* Exercise directions: Below are records; how many of their lines contain "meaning"? Reply with the number and no other words.

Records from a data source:
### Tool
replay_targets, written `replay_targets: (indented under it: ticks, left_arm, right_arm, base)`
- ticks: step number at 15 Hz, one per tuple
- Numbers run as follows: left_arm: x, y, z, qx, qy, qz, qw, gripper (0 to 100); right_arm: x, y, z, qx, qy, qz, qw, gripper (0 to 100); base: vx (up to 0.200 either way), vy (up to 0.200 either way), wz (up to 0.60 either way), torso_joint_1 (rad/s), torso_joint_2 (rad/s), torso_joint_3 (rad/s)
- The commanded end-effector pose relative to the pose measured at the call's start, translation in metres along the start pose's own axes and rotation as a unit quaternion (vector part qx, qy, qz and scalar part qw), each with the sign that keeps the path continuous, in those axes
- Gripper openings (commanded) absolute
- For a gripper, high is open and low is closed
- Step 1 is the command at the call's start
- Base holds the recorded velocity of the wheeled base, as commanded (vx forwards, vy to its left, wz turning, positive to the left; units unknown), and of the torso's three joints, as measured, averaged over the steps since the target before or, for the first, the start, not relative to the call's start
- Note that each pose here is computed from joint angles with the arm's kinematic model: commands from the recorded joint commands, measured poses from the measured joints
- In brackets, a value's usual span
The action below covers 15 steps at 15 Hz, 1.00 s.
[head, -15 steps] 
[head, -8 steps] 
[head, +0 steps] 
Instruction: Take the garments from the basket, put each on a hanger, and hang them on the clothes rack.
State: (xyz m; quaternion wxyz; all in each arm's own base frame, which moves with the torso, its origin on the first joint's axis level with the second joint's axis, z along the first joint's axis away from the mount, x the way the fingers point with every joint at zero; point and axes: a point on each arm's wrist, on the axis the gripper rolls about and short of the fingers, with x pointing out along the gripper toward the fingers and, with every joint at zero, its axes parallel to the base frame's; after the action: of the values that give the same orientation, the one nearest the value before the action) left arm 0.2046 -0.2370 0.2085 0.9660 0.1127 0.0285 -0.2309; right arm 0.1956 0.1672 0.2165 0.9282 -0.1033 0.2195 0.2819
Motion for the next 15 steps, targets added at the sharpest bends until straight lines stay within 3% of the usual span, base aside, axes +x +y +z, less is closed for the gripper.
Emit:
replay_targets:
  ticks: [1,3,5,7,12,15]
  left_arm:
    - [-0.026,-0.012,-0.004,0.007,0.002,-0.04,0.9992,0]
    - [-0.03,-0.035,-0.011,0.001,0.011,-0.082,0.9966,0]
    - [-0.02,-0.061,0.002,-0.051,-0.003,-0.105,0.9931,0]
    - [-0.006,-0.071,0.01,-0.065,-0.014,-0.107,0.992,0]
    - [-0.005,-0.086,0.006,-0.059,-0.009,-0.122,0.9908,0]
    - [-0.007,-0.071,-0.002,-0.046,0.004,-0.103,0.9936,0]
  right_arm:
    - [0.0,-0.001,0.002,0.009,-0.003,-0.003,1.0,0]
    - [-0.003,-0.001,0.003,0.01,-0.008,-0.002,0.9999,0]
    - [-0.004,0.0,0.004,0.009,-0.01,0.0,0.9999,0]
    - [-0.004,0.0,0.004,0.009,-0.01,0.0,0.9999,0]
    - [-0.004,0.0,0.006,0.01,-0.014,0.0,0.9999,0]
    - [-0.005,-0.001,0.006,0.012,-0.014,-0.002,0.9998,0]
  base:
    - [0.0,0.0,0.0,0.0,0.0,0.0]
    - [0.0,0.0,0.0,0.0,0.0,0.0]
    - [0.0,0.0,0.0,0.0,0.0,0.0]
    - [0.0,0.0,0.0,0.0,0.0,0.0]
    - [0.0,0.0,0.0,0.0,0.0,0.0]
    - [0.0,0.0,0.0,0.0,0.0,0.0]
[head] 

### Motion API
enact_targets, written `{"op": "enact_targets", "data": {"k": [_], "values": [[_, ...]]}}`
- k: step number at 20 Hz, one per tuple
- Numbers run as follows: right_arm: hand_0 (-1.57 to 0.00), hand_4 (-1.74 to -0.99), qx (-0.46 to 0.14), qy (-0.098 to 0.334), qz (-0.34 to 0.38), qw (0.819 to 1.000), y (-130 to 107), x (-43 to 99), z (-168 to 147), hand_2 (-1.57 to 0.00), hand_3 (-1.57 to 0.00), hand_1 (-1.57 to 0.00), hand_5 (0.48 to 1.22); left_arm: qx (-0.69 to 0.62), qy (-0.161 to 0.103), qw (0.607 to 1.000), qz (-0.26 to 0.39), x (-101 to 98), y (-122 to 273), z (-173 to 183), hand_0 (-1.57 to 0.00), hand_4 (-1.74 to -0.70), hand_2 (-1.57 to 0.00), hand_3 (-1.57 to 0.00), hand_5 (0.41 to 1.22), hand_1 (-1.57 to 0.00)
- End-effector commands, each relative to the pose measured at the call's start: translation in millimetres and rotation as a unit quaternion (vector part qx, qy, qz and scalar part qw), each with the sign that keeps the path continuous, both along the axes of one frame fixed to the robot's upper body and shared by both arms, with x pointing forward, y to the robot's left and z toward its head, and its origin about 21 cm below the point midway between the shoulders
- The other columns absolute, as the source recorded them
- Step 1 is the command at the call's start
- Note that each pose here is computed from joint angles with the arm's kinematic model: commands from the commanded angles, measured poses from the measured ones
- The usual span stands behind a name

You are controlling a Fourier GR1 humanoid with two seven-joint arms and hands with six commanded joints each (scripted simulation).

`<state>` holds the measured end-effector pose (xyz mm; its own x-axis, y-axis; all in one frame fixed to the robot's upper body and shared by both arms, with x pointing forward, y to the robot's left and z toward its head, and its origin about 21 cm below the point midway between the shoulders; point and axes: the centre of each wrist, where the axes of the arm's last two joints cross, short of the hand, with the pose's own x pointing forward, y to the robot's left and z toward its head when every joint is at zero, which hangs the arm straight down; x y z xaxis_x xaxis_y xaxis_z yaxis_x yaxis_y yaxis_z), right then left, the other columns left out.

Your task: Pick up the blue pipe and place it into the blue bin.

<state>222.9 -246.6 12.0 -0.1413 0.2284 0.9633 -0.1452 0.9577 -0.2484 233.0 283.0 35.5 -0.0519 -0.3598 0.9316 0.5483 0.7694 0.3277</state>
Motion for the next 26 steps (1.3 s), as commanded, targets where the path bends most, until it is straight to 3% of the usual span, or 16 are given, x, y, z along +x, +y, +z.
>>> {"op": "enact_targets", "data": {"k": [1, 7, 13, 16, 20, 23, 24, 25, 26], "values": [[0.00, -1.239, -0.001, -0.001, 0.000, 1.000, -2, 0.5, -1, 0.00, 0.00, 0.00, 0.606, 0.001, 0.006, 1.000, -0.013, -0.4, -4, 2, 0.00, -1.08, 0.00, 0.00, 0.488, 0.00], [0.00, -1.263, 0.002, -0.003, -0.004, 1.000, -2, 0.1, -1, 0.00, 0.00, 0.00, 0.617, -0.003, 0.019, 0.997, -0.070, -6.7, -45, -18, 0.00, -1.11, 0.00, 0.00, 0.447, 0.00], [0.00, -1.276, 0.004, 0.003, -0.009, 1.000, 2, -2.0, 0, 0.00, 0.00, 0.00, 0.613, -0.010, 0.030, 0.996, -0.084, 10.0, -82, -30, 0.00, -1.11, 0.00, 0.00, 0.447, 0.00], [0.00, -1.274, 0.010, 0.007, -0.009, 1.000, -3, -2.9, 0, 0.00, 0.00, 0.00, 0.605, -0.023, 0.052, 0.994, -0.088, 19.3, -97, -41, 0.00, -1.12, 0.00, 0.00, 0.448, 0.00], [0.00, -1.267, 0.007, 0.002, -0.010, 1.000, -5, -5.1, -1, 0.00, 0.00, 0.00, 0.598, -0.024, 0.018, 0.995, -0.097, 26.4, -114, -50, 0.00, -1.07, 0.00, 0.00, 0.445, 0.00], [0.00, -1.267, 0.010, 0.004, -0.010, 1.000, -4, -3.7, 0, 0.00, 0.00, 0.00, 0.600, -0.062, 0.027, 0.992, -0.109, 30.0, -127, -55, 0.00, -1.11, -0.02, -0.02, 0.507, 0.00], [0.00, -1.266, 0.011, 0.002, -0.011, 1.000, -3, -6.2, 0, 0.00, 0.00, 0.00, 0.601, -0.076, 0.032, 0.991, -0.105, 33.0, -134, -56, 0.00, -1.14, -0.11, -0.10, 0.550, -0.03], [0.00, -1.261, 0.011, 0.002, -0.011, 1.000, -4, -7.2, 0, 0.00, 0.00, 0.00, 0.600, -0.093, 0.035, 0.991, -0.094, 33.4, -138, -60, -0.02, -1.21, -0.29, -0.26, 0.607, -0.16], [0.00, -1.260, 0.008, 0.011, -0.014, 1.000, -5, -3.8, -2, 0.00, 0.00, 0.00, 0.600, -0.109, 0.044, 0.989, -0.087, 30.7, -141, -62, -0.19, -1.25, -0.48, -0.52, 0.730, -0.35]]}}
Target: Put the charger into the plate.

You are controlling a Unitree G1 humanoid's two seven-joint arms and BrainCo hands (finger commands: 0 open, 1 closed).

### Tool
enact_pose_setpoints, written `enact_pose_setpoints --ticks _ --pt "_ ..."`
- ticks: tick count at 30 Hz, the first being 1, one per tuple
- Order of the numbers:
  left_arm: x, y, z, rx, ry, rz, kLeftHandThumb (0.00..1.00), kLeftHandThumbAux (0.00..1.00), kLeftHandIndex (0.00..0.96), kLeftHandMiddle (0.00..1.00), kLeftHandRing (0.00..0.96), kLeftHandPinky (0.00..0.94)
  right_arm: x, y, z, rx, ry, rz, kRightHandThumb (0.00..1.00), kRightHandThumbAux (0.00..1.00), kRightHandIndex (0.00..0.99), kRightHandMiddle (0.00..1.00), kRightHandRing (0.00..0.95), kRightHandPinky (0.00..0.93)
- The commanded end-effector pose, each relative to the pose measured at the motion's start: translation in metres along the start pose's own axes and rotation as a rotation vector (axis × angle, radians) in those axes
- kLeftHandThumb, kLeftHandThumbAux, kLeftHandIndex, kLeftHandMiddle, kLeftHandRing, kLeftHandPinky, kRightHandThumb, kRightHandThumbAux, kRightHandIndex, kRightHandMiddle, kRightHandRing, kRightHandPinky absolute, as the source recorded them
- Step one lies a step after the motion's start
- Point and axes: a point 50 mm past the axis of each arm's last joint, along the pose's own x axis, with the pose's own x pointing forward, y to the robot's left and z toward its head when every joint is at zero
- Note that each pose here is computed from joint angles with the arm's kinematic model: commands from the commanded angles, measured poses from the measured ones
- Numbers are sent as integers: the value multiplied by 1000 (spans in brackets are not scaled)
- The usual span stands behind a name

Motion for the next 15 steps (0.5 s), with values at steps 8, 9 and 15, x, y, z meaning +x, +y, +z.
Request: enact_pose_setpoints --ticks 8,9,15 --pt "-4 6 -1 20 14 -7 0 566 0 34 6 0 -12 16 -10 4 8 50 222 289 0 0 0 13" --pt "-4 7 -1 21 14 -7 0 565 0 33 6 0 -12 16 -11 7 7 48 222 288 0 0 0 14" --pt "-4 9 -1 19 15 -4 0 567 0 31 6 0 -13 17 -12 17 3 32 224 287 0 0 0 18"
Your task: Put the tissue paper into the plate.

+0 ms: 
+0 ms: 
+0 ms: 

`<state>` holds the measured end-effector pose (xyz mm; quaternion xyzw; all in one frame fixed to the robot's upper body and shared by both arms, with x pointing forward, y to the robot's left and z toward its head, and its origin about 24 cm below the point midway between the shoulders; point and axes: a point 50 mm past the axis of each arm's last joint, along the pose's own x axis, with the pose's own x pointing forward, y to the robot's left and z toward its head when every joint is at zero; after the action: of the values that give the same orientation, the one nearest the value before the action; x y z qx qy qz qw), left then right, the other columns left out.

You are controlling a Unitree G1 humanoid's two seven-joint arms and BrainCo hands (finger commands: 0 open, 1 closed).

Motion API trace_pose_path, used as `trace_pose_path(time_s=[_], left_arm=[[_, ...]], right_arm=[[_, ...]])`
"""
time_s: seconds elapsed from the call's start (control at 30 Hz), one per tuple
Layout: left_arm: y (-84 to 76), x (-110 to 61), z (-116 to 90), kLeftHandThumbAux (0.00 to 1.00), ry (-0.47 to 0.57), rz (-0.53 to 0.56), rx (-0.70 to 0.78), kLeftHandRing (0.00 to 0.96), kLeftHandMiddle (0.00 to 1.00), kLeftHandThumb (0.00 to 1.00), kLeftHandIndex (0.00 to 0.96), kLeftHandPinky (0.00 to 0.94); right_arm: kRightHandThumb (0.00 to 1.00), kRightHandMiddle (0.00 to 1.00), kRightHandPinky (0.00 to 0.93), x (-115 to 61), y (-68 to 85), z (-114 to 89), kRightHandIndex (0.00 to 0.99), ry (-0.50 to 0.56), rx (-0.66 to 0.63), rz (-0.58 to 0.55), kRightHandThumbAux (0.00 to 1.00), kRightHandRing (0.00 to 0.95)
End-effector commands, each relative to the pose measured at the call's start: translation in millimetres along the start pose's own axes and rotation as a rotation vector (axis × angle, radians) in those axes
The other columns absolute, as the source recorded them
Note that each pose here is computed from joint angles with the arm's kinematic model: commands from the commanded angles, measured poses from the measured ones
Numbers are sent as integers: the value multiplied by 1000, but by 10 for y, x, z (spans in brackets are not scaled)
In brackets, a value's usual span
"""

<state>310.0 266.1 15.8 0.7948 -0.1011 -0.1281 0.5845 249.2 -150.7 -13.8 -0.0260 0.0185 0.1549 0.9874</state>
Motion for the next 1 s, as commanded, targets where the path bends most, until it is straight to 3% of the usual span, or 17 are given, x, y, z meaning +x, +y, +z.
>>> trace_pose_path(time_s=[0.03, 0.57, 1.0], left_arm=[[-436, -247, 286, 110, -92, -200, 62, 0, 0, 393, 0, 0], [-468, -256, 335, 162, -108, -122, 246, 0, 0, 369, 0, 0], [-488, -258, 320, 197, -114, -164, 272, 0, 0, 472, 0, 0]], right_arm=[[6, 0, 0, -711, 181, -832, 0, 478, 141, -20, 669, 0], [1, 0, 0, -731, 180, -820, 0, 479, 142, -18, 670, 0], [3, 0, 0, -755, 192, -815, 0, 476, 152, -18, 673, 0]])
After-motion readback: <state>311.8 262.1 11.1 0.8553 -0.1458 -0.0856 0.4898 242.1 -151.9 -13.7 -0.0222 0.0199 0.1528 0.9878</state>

* Result below: 2